• **Problem description**
From the records below, take each line where the string "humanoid" shows up and copy it.

+-------+

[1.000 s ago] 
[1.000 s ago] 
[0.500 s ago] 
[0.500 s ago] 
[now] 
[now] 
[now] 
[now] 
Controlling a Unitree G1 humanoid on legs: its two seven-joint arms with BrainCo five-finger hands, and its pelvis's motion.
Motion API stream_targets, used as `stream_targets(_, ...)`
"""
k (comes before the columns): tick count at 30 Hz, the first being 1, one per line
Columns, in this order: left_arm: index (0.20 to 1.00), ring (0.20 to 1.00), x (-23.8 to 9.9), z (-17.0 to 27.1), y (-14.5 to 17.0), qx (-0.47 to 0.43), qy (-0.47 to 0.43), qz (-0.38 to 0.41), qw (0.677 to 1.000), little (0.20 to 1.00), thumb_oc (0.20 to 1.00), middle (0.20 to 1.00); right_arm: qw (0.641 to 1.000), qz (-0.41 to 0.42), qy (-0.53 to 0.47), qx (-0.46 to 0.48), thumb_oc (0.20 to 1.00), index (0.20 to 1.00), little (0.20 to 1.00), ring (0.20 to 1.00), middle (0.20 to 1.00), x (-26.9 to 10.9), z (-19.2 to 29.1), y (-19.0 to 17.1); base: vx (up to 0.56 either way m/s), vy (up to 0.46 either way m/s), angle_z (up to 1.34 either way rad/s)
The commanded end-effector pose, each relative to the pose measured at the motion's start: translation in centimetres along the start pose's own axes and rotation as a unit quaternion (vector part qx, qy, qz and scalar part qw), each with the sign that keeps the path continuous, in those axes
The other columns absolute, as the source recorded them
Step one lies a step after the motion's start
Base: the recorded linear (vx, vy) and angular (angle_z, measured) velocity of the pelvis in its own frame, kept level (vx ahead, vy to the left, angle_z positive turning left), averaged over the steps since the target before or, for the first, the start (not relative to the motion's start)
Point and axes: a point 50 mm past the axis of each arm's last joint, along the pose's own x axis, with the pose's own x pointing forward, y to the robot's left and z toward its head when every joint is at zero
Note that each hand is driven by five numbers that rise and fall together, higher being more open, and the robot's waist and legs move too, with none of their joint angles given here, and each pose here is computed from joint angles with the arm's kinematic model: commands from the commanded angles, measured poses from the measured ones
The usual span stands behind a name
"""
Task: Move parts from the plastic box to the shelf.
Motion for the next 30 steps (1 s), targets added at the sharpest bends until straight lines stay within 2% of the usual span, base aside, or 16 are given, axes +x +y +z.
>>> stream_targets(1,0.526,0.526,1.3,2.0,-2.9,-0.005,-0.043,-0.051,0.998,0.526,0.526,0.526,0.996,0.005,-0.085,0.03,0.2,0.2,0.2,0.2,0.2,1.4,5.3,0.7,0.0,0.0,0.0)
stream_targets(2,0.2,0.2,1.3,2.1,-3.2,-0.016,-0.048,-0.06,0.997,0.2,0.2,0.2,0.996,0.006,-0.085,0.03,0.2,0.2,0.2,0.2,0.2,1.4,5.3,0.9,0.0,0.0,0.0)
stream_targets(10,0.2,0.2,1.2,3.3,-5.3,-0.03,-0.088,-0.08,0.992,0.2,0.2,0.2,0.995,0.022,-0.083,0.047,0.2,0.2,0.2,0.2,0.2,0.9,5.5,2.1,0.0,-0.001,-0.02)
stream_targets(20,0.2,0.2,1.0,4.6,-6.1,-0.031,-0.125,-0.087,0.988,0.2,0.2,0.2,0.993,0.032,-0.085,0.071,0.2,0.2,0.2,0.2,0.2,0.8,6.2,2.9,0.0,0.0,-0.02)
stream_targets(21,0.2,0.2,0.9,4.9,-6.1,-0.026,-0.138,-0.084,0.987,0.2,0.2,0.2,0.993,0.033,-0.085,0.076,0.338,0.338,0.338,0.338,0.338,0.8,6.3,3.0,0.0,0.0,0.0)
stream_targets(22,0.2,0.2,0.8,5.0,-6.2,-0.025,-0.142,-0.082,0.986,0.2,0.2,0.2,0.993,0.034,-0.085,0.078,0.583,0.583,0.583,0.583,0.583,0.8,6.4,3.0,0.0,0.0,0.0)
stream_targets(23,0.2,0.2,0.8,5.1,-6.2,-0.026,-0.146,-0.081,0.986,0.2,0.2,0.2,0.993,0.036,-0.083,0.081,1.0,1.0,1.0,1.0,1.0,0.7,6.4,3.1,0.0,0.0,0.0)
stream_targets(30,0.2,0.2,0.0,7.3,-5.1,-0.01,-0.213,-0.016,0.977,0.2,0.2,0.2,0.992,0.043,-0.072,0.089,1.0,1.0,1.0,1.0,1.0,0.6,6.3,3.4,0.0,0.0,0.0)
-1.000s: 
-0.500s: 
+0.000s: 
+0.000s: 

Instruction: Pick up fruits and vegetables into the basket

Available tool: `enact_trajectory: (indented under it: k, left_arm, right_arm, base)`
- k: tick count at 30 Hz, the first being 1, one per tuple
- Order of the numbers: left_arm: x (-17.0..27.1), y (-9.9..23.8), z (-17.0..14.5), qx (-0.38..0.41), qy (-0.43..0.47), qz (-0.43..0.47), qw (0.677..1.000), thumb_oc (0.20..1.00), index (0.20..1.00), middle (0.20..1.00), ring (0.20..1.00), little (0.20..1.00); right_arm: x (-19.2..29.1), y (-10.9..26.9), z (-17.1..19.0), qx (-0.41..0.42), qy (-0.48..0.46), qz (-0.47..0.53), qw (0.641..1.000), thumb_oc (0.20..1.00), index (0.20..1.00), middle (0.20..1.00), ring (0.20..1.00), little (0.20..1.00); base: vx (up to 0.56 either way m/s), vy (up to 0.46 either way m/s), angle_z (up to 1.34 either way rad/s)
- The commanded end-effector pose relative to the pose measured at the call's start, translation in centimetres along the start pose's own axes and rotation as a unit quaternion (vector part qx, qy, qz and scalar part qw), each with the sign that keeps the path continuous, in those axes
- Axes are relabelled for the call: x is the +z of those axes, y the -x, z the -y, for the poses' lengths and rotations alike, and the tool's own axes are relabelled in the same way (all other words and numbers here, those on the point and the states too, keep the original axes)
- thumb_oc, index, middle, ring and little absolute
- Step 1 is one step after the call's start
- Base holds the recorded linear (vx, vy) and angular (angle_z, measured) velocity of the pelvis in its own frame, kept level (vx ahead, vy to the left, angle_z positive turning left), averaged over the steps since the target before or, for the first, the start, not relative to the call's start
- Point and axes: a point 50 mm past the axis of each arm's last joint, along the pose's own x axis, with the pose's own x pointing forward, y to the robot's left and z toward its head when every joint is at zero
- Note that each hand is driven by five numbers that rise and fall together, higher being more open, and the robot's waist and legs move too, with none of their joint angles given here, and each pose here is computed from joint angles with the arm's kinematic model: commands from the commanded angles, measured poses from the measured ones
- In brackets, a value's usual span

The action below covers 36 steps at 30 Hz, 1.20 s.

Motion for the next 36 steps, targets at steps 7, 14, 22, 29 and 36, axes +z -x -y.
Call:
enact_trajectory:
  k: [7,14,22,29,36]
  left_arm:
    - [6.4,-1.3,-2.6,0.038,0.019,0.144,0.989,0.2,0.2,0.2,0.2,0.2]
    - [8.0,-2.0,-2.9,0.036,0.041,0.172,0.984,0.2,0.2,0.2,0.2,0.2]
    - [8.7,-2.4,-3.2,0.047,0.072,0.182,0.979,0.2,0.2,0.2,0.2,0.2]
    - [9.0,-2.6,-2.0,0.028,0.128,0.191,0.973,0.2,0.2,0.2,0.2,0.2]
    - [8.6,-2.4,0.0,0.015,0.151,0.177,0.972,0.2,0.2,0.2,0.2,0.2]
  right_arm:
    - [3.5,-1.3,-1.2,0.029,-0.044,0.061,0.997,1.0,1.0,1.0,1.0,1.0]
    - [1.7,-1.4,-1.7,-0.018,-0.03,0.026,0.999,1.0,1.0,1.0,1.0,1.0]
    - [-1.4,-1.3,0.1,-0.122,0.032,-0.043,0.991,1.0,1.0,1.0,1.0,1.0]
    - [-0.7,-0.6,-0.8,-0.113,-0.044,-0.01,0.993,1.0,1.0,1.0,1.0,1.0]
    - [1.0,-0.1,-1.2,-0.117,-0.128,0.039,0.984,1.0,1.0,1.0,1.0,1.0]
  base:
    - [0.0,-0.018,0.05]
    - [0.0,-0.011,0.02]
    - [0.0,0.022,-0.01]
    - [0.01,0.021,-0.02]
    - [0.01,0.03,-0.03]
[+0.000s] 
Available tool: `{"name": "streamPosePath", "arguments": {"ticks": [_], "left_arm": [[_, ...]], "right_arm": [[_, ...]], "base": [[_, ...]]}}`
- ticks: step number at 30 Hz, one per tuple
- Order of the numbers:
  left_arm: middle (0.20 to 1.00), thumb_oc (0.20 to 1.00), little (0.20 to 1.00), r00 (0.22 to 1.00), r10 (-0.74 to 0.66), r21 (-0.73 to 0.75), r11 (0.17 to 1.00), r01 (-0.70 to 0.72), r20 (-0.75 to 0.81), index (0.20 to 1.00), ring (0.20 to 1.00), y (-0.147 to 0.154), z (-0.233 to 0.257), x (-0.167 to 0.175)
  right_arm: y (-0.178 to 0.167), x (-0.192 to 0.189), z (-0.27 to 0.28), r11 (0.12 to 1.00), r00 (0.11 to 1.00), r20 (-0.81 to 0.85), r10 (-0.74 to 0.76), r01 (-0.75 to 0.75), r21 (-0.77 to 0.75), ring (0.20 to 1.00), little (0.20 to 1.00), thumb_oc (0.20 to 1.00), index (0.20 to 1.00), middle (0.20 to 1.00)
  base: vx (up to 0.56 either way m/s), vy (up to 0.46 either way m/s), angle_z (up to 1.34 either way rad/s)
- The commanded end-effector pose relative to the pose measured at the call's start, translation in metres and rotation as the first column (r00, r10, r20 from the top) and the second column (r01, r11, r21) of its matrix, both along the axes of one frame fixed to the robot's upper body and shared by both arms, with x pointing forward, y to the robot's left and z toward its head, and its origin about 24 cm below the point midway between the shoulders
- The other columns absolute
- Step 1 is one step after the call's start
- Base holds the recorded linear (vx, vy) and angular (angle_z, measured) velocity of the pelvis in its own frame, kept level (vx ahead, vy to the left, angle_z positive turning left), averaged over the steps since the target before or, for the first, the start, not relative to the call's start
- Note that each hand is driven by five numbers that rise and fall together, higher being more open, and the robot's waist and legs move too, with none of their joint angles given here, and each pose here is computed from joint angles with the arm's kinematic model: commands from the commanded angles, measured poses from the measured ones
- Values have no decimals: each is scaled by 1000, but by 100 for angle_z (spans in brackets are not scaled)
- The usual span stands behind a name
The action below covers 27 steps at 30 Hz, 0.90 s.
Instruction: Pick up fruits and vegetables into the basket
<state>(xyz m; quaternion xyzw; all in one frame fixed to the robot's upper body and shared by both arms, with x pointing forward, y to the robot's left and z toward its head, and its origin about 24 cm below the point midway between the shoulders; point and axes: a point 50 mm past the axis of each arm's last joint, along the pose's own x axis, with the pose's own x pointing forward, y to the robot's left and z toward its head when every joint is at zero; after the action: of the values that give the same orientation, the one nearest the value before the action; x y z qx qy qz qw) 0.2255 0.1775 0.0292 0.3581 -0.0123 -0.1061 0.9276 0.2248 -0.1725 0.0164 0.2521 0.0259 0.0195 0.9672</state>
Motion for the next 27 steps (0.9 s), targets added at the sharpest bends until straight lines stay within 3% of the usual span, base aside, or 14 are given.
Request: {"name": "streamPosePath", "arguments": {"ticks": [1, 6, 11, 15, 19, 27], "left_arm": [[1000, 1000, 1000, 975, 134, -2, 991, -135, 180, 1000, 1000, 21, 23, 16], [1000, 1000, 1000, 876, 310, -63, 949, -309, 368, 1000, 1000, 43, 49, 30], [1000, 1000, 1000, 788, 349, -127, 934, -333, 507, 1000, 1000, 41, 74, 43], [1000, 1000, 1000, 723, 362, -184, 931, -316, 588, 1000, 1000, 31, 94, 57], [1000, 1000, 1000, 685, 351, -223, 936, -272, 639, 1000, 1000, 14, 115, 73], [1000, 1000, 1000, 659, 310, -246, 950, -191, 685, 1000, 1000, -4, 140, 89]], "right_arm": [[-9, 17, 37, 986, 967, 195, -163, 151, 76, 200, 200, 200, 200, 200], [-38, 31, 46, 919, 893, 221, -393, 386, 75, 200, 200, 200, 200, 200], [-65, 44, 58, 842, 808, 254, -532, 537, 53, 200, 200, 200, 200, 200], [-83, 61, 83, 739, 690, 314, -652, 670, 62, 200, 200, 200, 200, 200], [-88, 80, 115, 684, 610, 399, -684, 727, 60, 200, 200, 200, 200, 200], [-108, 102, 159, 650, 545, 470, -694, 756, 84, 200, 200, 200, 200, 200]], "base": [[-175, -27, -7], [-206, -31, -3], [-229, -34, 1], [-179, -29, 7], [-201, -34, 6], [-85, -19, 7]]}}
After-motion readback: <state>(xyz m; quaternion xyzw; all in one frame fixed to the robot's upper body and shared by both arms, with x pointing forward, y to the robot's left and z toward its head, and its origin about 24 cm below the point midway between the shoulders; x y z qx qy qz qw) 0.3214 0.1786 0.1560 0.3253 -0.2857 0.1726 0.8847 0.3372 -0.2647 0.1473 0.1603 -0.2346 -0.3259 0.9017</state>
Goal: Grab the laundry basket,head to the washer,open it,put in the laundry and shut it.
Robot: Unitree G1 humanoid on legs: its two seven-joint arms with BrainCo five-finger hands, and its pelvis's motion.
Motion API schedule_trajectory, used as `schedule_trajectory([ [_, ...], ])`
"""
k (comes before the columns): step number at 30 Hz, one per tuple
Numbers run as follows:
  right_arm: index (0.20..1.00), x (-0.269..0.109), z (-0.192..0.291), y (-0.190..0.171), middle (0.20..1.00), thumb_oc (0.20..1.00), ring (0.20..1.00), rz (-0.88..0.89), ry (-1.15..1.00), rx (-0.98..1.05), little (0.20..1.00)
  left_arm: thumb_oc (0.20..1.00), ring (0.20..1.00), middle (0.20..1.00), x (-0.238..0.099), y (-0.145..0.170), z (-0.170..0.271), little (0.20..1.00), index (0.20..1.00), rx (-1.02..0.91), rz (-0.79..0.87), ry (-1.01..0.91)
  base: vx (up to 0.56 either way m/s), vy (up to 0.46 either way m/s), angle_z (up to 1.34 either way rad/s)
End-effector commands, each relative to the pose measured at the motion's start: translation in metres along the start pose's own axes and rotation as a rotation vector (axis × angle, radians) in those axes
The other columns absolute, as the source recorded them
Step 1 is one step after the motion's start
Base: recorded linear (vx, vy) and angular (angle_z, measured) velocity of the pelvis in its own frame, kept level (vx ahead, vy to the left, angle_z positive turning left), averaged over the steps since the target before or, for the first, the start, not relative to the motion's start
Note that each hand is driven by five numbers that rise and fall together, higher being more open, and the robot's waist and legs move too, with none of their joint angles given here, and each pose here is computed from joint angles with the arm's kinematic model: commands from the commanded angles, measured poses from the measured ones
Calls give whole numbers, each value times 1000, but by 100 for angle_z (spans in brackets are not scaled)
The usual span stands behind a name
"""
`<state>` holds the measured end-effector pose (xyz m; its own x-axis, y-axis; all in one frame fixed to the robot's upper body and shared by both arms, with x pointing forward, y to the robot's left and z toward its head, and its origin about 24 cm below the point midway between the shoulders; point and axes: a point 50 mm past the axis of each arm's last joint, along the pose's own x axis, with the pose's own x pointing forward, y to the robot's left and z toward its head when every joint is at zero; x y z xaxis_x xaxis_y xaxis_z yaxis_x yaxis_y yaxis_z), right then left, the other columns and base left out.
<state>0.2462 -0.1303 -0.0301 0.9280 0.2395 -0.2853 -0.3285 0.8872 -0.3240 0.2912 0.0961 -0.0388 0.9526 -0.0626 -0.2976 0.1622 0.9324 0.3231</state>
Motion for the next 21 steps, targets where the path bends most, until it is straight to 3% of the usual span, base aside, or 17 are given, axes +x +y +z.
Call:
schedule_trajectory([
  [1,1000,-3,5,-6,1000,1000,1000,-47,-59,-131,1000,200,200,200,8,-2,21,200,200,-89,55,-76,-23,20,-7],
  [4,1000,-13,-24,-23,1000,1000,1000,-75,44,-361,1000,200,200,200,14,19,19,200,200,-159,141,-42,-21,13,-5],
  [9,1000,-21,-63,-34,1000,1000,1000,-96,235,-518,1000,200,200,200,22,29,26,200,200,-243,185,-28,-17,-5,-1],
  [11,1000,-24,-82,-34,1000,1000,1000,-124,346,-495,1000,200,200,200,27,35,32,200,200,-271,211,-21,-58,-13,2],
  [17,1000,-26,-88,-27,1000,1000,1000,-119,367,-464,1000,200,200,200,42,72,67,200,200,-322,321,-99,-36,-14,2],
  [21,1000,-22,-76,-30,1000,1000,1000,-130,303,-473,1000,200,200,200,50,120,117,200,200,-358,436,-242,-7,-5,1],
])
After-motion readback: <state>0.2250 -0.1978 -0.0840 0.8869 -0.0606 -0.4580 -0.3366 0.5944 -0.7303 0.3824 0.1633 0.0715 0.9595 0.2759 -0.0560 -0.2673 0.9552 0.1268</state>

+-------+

• **Problem solution**
Controlling a Unitree G1 humanoid on legs: its two seven-joint arms with BrainCo five-finger hands, and its pelvis's motion.
Robot: Unitree G1 humanoid on legs: its two seven-joint arms with BrainCo five-finger hands, and its pelvis's motion.

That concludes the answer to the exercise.